• [WORKING DATA]
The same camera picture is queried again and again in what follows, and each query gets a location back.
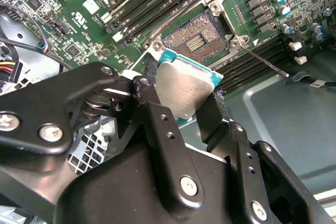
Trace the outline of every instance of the motherboard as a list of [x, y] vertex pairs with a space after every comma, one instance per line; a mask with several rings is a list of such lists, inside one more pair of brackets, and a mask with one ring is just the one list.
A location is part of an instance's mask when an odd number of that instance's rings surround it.
[[[336, 24], [336, 0], [0, 1], [35, 18], [49, 50], [73, 68], [102, 61], [118, 71], [143, 71], [148, 57], [157, 60], [169, 48], [225, 72], [223, 67], [246, 55], [238, 45], [268, 57], [267, 45], [278, 39], [281, 48], [301, 43], [299, 51], [292, 46], [292, 53], [284, 52], [289, 63], [333, 37]], [[25, 15], [10, 8], [2, 11], [39, 36]]]

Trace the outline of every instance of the black cable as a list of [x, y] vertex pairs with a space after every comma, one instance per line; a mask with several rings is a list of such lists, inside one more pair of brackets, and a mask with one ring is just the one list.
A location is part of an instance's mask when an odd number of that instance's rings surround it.
[[[6, 36], [4, 30], [2, 29], [1, 26], [0, 26], [0, 36], [8, 39], [8, 37]], [[13, 45], [9, 45], [9, 44], [6, 44], [6, 46], [7, 46], [7, 49], [8, 49], [8, 53], [12, 58], [12, 61], [19, 62], [20, 61], [19, 54], [17, 53], [15, 47]]]
[[63, 67], [67, 68], [68, 70], [72, 69], [72, 67], [69, 64], [63, 62], [53, 52], [42, 53], [37, 47], [31, 46], [31, 45], [28, 45], [28, 44], [25, 44], [25, 43], [17, 42], [17, 41], [14, 41], [14, 40], [5, 39], [5, 38], [2, 38], [2, 37], [0, 37], [0, 42], [5, 43], [5, 44], [9, 44], [9, 45], [12, 45], [12, 46], [15, 46], [15, 47], [21, 47], [21, 48], [24, 48], [24, 49], [28, 49], [28, 50], [33, 51], [33, 52], [38, 52], [39, 54], [45, 55], [48, 58], [53, 59], [54, 61], [56, 61], [57, 63], [59, 63]]
[[9, 74], [9, 75], [12, 75], [11, 72], [9, 72], [8, 70], [5, 70], [5, 69], [0, 69], [0, 72], [5, 72], [5, 73], [7, 73], [7, 74]]
[[326, 87], [336, 87], [336, 82], [327, 81], [324, 86]]
[[47, 40], [46, 36], [44, 35], [42, 28], [41, 28], [41, 27], [39, 26], [39, 24], [38, 24], [38, 23], [37, 23], [37, 22], [30, 16], [29, 13], [25, 12], [25, 11], [22, 10], [20, 7], [17, 7], [17, 6], [11, 5], [11, 4], [6, 4], [6, 3], [3, 3], [3, 2], [0, 2], [0, 6], [4, 6], [4, 7], [8, 7], [8, 8], [17, 10], [17, 11], [23, 13], [24, 15], [26, 15], [26, 17], [27, 17], [27, 18], [28, 18], [28, 19], [29, 19], [29, 20], [36, 26], [36, 28], [37, 28], [38, 31], [40, 32], [44, 45], [45, 45], [45, 46], [48, 46], [48, 40]]

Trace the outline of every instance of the black plastic bracket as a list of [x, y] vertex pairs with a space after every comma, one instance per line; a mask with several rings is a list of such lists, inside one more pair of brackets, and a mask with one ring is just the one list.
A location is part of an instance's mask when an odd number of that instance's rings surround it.
[[[132, 87], [138, 105], [134, 121], [141, 121], [145, 128], [161, 201], [179, 218], [189, 217], [200, 209], [205, 194], [175, 118], [169, 108], [160, 105], [151, 81], [135, 77]], [[182, 189], [181, 179], [185, 177], [195, 183], [195, 195]]]
[[230, 213], [237, 223], [273, 223], [257, 153], [244, 128], [222, 117], [214, 95], [196, 112], [208, 152], [230, 164]]
[[282, 223], [334, 223], [275, 148], [259, 141], [253, 149], [264, 171], [271, 209]]
[[[95, 62], [1, 96], [0, 113], [15, 115], [20, 122], [14, 130], [0, 131], [0, 163], [41, 172], [59, 167], [72, 145], [72, 127], [84, 100], [118, 78], [115, 70]], [[47, 124], [62, 130], [60, 140], [39, 136]]]

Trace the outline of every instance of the green circuit board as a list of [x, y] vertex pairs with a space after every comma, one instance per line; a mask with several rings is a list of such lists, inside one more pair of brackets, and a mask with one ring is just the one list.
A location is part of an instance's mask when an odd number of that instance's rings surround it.
[[[144, 43], [155, 27], [165, 20], [169, 20], [176, 13], [182, 11], [183, 8], [188, 7], [188, 5], [195, 5], [195, 3], [201, 0], [176, 0], [176, 3], [165, 1], [160, 5], [155, 4], [160, 0], [148, 0], [147, 4], [139, 6], [131, 15], [127, 16], [125, 19], [126, 25], [121, 25], [110, 30], [108, 28], [113, 27], [111, 23], [118, 19], [118, 13], [122, 14], [140, 0], [1, 1], [21, 7], [37, 19], [47, 34], [50, 44], [53, 46], [52, 51], [71, 66], [76, 67], [88, 62], [102, 61], [118, 71], [122, 71], [123, 69], [130, 68], [143, 54], [145, 51]], [[282, 24], [289, 24], [293, 30], [299, 30], [306, 41], [306, 47], [310, 48], [318, 47], [318, 43], [320, 42], [314, 38], [314, 34], [310, 31], [313, 23], [323, 26], [325, 37], [334, 30], [334, 14], [326, 16], [323, 13], [326, 8], [332, 11], [336, 0], [287, 0], [285, 3], [275, 3], [273, 0], [259, 1], [266, 1], [267, 3], [264, 6], [269, 13], [266, 21], [269, 24], [267, 30], [262, 30], [261, 28], [265, 23], [261, 25], [256, 23], [256, 17], [253, 17], [251, 14], [251, 9], [253, 8], [248, 6], [248, 0], [223, 1], [223, 7], [229, 21], [232, 23], [234, 33], [239, 36], [247, 35], [249, 37], [247, 45], [249, 49], [258, 47], [278, 36], [281, 33], [280, 27]], [[278, 9], [281, 5], [291, 8], [289, 15], [283, 16], [278, 14]], [[141, 16], [144, 10], [146, 16], [138, 22], [132, 22]], [[190, 11], [172, 20], [161, 31], [161, 38], [185, 26], [189, 20], [207, 10], [209, 10], [207, 6], [202, 4], [195, 5]], [[25, 23], [38, 35], [36, 29], [22, 14], [12, 10], [8, 10], [8, 13], [14, 19]], [[140, 32], [130, 33], [129, 30], [125, 32], [123, 39], [116, 41], [114, 36], [127, 27], [127, 22], [134, 23], [135, 31], [138, 29]], [[214, 23], [220, 26], [221, 20], [215, 17]], [[219, 52], [203, 57], [201, 63], [209, 66], [228, 54], [229, 50], [223, 48]], [[145, 58], [137, 65], [135, 68], [136, 71], [143, 69], [144, 61]]]

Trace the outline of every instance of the cable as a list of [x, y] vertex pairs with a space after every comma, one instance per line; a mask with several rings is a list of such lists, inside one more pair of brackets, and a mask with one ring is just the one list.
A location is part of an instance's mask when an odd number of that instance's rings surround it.
[[336, 87], [336, 82], [327, 81], [324, 86], [326, 87]]
[[0, 66], [0, 70], [7, 70], [7, 71], [9, 71], [9, 72], [13, 72], [13, 69], [12, 69], [12, 68], [5, 67], [5, 66]]
[[241, 47], [242, 50], [246, 51], [247, 53], [249, 53], [250, 55], [252, 55], [253, 57], [257, 58], [258, 60], [262, 61], [263, 63], [265, 63], [267, 66], [269, 66], [271, 69], [273, 69], [275, 72], [282, 74], [283, 76], [289, 77], [289, 74], [284, 72], [283, 70], [277, 68], [276, 66], [274, 66], [272, 63], [268, 62], [267, 60], [265, 60], [263, 57], [260, 57], [259, 55], [255, 54], [254, 52], [252, 52], [251, 50], [248, 50], [245, 47]]
[[39, 24], [30, 16], [29, 13], [25, 12], [24, 10], [22, 10], [20, 7], [17, 7], [17, 6], [14, 6], [14, 5], [11, 5], [11, 4], [6, 4], [6, 3], [3, 3], [3, 2], [0, 2], [0, 6], [4, 6], [4, 7], [8, 7], [8, 8], [11, 8], [11, 9], [14, 9], [14, 10], [17, 10], [21, 13], [23, 13], [24, 15], [27, 16], [27, 18], [36, 26], [36, 28], [38, 29], [38, 31], [40, 32], [41, 34], [41, 37], [42, 37], [42, 40], [43, 40], [43, 43], [44, 43], [44, 46], [48, 49], [48, 40], [46, 38], [46, 36], [44, 35], [43, 33], [43, 30], [42, 28], [39, 26]]
[[[4, 30], [2, 29], [1, 26], [0, 26], [0, 36], [8, 39], [8, 37], [6, 36]], [[8, 53], [11, 56], [12, 60], [15, 61], [15, 62], [19, 62], [20, 61], [19, 54], [17, 53], [15, 47], [13, 47], [11, 45], [6, 45], [6, 47], [8, 49]]]
[[[17, 42], [17, 41], [14, 41], [14, 40], [5, 39], [5, 38], [0, 37], [0, 42], [5, 43], [5, 44], [9, 44], [9, 45], [12, 45], [12, 46], [15, 46], [15, 47], [21, 47], [21, 48], [24, 48], [24, 49], [28, 49], [28, 50], [33, 51], [33, 52], [41, 53], [41, 51], [34, 46], [24, 44], [24, 43], [21, 43], [21, 42]], [[69, 70], [72, 69], [72, 67], [69, 64], [63, 62], [53, 52], [47, 52], [43, 55], [47, 56], [50, 59], [53, 59], [54, 61], [56, 61], [57, 63], [59, 63], [60, 65], [62, 65], [63, 67], [65, 67]]]
[[1, 61], [0, 65], [15, 65], [15, 62], [7, 62], [7, 61]]

• [WHAT YOU WILL DO]
The reply should consist solely of the lines above from the one that has "Trace the outline of every instance of the motherboard" through the one that has "Trace the outline of every instance of the black cable", reproduced exactly.

• [ANSWER AREA]
Trace the outline of every instance of the motherboard as a list of [x, y] vertex pairs with a space after every comma, one instance per line; a mask with several rings is a list of such lists, inside one more pair of brackets, and a mask with one ring is just the one list.
A location is part of an instance's mask when an odd number of that instance's rings surround it.
[[[336, 24], [336, 0], [0, 1], [35, 18], [49, 50], [73, 68], [102, 61], [118, 71], [143, 71], [148, 57], [157, 60], [169, 48], [225, 72], [223, 67], [246, 55], [238, 45], [268, 57], [267, 45], [278, 39], [281, 48], [301, 43], [299, 51], [292, 46], [292, 53], [284, 52], [289, 63], [333, 37]], [[25, 15], [10, 8], [2, 11], [39, 36]]]

Trace the outline of every instance of the black cable as a list of [x, y] vertex pairs with a space after every comma, one instance per line; a mask with several rings is a list of such lists, inside one more pair of brackets, and a mask with one ring is just the one list.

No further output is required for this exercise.